● **Input data**:

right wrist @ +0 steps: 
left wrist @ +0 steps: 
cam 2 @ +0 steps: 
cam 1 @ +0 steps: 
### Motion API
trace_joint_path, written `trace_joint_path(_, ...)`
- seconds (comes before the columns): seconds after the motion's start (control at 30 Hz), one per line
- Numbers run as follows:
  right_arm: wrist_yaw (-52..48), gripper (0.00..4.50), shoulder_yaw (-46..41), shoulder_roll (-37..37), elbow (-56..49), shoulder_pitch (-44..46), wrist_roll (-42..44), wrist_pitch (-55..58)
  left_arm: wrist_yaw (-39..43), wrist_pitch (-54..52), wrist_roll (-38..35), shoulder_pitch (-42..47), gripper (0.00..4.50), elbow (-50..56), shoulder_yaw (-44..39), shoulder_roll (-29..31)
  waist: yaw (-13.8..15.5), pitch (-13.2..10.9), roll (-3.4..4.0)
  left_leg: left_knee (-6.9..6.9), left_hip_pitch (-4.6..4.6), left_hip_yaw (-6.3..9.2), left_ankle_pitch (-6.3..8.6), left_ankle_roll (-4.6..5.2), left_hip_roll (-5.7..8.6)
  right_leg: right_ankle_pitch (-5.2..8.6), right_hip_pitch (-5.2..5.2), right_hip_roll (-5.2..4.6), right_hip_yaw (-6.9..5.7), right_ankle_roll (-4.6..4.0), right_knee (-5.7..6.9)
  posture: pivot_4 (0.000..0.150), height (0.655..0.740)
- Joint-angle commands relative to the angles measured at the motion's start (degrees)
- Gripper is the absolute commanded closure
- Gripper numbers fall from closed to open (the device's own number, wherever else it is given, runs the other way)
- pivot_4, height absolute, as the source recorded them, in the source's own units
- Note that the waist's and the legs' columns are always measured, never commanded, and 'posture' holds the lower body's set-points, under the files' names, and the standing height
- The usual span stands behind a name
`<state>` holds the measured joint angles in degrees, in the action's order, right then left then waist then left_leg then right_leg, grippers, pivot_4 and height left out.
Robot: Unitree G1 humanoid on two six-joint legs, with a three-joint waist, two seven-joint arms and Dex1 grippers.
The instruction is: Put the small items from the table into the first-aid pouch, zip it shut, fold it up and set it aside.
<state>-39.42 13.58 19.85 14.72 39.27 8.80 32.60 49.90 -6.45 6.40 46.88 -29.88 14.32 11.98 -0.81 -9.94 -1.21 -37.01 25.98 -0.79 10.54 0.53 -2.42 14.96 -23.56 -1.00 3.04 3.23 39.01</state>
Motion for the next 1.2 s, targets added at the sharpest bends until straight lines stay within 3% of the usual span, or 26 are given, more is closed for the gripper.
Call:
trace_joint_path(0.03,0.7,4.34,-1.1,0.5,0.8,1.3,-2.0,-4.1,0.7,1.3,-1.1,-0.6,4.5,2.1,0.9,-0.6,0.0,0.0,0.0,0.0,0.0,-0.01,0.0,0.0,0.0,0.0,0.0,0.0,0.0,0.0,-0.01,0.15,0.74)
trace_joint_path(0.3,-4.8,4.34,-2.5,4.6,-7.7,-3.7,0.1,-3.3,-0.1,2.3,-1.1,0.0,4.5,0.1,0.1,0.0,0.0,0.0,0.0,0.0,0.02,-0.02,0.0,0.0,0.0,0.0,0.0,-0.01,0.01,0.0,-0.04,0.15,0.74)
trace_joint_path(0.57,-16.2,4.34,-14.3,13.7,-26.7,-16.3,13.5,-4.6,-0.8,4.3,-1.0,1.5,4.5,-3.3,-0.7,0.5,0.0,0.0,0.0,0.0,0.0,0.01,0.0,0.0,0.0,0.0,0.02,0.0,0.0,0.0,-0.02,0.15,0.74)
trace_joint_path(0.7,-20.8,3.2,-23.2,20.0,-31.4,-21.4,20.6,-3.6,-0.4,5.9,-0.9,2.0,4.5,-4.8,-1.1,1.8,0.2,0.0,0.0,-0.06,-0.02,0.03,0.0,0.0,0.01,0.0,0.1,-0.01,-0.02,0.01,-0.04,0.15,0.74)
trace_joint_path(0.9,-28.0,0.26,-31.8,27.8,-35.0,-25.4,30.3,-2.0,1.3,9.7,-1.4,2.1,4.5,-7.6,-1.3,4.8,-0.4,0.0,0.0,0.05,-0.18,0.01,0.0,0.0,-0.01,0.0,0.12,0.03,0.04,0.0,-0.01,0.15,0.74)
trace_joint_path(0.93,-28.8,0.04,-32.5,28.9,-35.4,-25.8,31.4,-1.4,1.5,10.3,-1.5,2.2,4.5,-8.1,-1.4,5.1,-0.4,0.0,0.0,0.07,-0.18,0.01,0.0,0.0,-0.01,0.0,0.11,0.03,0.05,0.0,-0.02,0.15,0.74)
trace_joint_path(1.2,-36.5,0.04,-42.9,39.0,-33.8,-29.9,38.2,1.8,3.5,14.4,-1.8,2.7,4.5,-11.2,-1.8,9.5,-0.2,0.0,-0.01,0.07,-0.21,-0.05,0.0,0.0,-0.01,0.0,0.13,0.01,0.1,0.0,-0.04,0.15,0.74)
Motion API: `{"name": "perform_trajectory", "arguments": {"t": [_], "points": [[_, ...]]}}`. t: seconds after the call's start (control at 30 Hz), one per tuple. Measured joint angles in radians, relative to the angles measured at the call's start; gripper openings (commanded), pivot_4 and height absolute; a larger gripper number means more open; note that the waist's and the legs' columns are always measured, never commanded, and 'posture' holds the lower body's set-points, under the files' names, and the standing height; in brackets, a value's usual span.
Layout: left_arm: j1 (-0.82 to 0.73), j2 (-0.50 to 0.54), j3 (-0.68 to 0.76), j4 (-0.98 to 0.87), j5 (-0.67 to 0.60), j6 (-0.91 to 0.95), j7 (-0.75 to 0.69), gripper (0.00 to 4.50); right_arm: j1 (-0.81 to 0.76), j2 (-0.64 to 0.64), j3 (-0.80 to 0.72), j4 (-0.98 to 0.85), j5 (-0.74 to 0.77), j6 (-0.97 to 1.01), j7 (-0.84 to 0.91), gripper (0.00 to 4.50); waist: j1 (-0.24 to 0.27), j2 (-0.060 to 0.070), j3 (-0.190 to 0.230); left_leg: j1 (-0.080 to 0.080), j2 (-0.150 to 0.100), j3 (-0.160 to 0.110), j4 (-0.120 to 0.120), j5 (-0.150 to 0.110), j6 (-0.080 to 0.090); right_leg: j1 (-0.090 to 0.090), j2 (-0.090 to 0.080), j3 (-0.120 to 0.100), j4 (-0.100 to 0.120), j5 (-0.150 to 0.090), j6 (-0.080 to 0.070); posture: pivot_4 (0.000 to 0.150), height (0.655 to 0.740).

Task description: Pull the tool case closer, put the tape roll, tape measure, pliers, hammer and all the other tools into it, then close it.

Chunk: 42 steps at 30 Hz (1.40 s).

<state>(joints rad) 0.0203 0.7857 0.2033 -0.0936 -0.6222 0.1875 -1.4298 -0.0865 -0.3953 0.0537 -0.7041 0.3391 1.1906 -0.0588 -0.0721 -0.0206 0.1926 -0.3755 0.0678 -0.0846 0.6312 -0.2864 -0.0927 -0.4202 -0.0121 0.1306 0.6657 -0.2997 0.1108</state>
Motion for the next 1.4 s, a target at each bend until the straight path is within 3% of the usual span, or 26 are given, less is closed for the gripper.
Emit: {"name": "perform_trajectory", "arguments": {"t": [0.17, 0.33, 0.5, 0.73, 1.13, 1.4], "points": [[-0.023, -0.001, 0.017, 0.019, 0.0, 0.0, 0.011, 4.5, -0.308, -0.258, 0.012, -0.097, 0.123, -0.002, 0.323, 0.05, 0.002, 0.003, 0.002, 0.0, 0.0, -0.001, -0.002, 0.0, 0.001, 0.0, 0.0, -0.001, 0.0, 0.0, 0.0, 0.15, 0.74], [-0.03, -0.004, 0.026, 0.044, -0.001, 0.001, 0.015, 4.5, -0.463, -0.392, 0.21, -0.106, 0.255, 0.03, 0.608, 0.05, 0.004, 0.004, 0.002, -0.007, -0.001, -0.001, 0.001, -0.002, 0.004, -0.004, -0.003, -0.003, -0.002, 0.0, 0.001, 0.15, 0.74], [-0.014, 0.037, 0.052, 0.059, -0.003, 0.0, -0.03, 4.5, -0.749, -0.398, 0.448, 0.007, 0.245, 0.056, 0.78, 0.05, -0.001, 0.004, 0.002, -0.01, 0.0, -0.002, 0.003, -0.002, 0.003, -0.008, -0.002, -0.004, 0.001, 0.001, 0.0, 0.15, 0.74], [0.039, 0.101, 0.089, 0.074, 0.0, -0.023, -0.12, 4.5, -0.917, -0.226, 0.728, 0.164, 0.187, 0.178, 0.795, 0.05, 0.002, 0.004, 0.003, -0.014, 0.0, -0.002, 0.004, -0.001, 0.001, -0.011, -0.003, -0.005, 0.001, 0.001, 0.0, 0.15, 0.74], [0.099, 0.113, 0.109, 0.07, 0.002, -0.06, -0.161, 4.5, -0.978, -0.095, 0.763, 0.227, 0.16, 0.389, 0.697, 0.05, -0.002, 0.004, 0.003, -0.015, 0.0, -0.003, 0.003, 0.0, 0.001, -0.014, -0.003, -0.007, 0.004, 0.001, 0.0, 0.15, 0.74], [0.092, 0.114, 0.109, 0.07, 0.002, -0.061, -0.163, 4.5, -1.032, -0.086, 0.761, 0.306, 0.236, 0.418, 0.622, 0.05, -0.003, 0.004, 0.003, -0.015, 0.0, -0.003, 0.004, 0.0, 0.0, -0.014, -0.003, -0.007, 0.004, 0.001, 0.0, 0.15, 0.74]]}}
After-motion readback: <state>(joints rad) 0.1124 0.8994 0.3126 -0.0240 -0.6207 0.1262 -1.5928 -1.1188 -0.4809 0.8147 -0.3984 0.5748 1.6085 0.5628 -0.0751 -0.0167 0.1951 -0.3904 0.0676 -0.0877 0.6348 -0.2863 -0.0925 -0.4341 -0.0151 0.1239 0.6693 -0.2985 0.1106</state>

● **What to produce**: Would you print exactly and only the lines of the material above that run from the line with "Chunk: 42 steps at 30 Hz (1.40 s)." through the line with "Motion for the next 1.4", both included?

● **Solved problem**:
Chunk: 42 steps at 30 Hz (1.40 s).

<state>(joints rad) 0.0203 0.7857 0.2033 -0.0936 -0.6222 0.1875 -1.4298 -0.0865 -0.3953 0.0537 -0.7041 0.3391 1.1906 -0.0588 -0.0721 -0.0206 0.1926 -0.3755 0.0678 -0.0846 0.6312 -0.2864 -0.0927 -0.4202 -0.0121 0.1306 0.6657 -0.2997 0.1108</state>
Motion for the next 1.4 s, a target at each bend until the straight path is within 3% of the usual span, or 26 are given, less is closed for the gripper.

The output shown is complete.